Kindergarten-Kinder und Polizei stoppen Raser mit süßen Warnungen
Ein Duisburger Kindergarten hat sich mit der örtlichen Polizei zusammengetan, um die Verkehrssicherheit zu fördern. Gemeinsam mit Beamten beobachteten die Kinder den Verkehr vor ihrer Einrichtung in einer 30er-Zone.
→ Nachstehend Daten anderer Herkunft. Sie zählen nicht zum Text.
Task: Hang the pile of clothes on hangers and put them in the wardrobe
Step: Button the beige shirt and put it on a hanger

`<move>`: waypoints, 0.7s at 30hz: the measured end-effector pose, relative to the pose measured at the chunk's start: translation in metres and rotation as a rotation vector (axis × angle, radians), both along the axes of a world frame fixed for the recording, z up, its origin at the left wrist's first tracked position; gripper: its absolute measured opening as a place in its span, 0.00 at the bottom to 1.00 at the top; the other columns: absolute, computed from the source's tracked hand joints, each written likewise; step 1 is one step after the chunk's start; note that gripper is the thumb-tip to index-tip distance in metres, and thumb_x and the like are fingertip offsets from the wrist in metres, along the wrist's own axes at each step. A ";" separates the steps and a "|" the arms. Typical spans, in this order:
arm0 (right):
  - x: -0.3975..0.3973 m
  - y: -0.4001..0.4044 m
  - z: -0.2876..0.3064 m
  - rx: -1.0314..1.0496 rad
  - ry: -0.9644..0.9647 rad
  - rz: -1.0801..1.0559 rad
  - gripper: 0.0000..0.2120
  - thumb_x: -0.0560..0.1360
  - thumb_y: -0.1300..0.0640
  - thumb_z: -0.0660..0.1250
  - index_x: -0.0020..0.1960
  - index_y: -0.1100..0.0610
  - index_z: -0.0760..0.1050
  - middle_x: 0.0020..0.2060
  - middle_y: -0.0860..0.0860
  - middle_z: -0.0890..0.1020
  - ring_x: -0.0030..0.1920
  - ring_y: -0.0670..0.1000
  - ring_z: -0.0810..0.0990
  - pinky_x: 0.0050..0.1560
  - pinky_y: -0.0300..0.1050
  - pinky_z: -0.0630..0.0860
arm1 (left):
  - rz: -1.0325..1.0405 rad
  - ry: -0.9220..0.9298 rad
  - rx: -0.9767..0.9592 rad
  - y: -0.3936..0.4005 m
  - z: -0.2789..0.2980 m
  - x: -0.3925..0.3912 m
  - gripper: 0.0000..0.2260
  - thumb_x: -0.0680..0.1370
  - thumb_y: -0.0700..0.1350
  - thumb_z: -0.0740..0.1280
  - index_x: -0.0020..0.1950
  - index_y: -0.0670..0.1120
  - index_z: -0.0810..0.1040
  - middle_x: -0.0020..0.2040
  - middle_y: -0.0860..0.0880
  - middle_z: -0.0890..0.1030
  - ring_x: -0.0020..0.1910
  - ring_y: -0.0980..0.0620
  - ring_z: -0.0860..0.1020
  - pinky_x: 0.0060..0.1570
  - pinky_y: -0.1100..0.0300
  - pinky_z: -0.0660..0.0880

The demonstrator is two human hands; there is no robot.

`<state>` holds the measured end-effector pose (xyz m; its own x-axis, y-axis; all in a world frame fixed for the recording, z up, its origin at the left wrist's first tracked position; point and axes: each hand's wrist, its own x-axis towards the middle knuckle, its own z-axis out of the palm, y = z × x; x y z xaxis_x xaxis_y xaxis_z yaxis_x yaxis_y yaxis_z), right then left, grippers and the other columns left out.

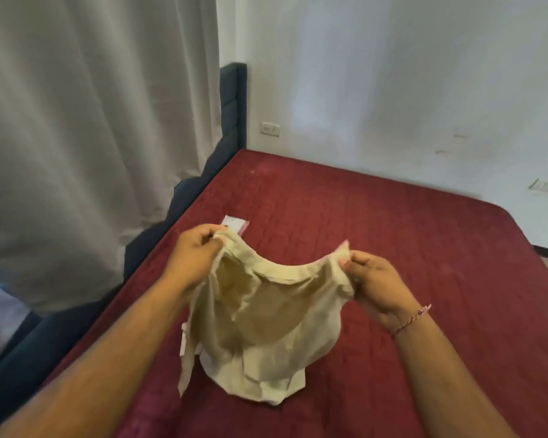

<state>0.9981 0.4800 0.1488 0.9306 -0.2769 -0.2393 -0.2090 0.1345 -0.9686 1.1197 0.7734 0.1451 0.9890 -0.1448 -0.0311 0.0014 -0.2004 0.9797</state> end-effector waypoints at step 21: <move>0.021 0.248 -0.024 0.635 -0.109 -0.271 0.15 0.75 0.68 0.70 0.61 0.68 0.78 0.51 0.67 0.82 0.48 0.61 0.83 0.54 0.55 0.80 | 0.035 0.585 -0.750 0.048 -0.028 -0.051 0.15 0.79 0.28 0.62 0.47 0.43 0.86 0.53 0.30 0.83 0.48 0.38 0.83 0.55 0.46 0.80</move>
<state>1.0190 0.7276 0.1247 0.8764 -0.3404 -0.3407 0.0063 0.7155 -0.6986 1.0688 0.8210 0.1173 0.8501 -0.2984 -0.4339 0.5266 0.4902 0.6946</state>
Die Aktion sollte Autofahrer daran erinnern, in der Nähe von Schulen und Kindergärten langsamer zu fahren.
Während der Kampagne überreichten die Kinder selbstgebastelte Karten an die Fahrer: Wer sich an das Tempolimit hielt, erhielt eine Erdbeer-Botschaft, während Raser eine Zitronen-Warnung bekamen. Die jungen Teilnehmer erklärten den Erwachsenen auch, warum langsameres Fahren in der Nähe von Betreuungseinrichtungen so wichtig ist.
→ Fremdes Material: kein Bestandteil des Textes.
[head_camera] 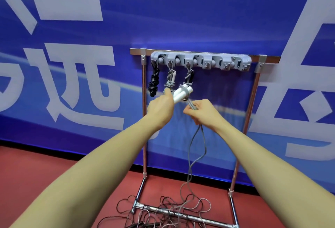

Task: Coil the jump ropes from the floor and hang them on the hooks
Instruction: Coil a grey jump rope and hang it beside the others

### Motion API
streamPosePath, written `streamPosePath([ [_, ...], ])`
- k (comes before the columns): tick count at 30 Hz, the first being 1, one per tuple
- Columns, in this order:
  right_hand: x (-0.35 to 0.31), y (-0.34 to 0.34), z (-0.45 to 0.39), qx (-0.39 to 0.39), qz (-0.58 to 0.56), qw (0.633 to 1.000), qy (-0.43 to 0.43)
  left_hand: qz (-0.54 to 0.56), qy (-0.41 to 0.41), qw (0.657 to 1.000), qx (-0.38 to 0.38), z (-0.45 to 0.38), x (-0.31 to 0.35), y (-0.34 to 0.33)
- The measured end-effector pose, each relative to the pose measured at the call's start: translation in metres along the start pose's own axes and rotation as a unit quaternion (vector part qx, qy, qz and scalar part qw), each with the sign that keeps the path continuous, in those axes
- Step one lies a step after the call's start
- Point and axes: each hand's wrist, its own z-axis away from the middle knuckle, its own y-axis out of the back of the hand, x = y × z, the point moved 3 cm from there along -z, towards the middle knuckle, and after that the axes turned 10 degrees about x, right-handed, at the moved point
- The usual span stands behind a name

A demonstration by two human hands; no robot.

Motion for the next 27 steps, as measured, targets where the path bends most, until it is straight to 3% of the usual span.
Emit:
streamPosePath([
  [3, -0.001, -0.003, 0.006, -0.034, 0.054, 0.998, 0.017, -0.035, 0.013, 0.999, -0.029, 0.002, -0.003, -0.007],
  [5, -0.006, -0.004, 0.009, -0.051, 0.186, 0.978, 0.085, -0.081, -0.002, 0.995, -0.053, 0.004, -0.007, -0.011],
  [8, -0.02, -0.003, 0.012, -0.008, 0.441, 0.871, 0.216, -0.136, -0.07, 0.986, -0.061, 0.008, -0.012, -0.015],
  [10, -0.026, 0.0, 0.012, 0.04, 0.476, 0.84, 0.257, -0.164, -0.117, 0.977, -0.064, 0.008, -0.013, -0.014],
  [12, -0.026, 0.002, 0.009, 0.088, 0.441, 0.86, 0.243, -0.183, -0.159, 0.969, -0.058, 0.004, -0.014, -0.009],
  [15, -0.018, 0.001, -0.001, 0.121, 0.268, 0.947, 0.126, -0.217, -0.253, 0.941, -0.052, -0.001, -0.009, -0.002],
  [17, -0.013, 0.0, -0.008, 0.111, 0.166, 0.976, 0.088, -0.238, -0.313, 0.918, -0.052, 0.001, -0.007, 0.001],
  [20, -0.005, 0.002, -0.016, 0.087, 0.103, 0.99, 0.031, -0.229, -0.357, 0.905, -0.041, 0.005, -0.01, -0.003],
  [22, -0.002, 0.005, -0.018, 0.072, 0.088, 0.993, 0.006, -0.164, -0.389, 0.907, -0.01, 0.007, -0.014, -0.005],
  [27, 0.007, 0.005, -0.018, 0.046, 0.116, 0.992, 0.026, -0.105, -0.468, 0.873, 0.089, 0.01, -0.016, -0.004],
])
Neben den freundlichen Mahnungen der Kinder mussten zu schnelle Fahrer mit Bußgeldern rechnen. Die Polizei betonte, dass bereits eine geringe Geschwindigkeitsreduzierung Unfälle verhindern kann. Durch die Einbindung der Kinder blieb die Sicherheitsbotschaft den vorbeifahrenden Autofahrern besonders im Gedächtnis.
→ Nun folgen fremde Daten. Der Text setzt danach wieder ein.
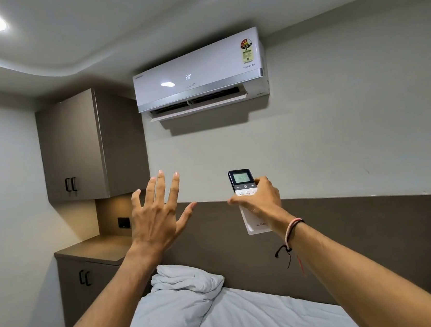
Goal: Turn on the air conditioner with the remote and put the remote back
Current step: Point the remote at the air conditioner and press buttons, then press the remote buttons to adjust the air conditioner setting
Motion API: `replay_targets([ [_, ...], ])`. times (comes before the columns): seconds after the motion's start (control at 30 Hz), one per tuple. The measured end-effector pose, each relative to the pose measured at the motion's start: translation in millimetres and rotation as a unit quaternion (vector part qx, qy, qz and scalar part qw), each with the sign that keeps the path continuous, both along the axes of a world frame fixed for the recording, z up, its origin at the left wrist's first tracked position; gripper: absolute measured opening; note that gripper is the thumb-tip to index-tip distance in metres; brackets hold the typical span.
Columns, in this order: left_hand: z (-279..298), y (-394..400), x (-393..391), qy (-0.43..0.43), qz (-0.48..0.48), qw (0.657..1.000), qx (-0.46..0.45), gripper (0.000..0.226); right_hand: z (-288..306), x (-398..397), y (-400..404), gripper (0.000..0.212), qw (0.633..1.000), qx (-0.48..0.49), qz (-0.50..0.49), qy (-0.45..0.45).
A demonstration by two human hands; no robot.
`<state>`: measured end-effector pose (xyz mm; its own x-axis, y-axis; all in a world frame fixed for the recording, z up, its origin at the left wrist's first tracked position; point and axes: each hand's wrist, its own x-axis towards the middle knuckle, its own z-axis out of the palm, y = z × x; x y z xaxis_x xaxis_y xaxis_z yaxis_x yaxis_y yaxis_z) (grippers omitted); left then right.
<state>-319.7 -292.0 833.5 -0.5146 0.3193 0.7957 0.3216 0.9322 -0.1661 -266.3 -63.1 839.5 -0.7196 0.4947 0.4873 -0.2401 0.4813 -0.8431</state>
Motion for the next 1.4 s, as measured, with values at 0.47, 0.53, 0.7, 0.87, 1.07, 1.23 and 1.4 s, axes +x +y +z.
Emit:
replay_targets([
  [0.47,-18.9,48.5,3.5,-0.009,-0.054,0.998,-0.002,0.082,-18.0,22.5,43.0,0.054,0.968,0.163,-0.186,0.046],
  [0.53,-26.0,66.1,5.8,-0.019,-0.076,0.997,-0.005,0.081,-23.0,34.0,58.7,0.055,0.962,0.162,-0.215,0.045],
  [0.7,-42.1,116.1,13.0,-0.029,-0.128,0.991,-0.013,0.079,-37.8,68.3,104.8,0.054,0.949,0.157,-0.274,0.017],
  [0.87,-68.5,182.9,34.5,-0.05,-0.197,0.979,-0.018,0.077,-63.9,113.2,158.3,0.054,0.935,0.145,-0.324,-0.012],
  [1.07,-128.9,277.8,77.6,-0.08,-0.291,0.953,-0.043,0.077,-119.7,184.8,219.3,0.065,0.911,0.116,-0.391,-0.055],
  [1.23,-188.5,332.2,113.5,-0.111,-0.331,0.936,-0.047,0.08,-178.2,237.7,250.3,0.057,0.9,0.093,-0.411,-0.116],
  [1.4,-278.5,392.5,169.4,-0.226,-0.355,0.902,-0.096,0.082,-279.5,302.6,291.0,0.05,0.873,0.008,-0.435,-0.219],
])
Die Aktion zeigte, wie kleine Veränderungen im Fahrverhalten junge Verkehrsteilnehmer schützen können. Die Polizei erklärte, dass solche präventiven Kampagnen den direkten Austausch mit der Bevölkerung fördern. Die Initiative unterstrich, dass Verkehrssicherheit eine gemeinsame Verantwortung aller ist.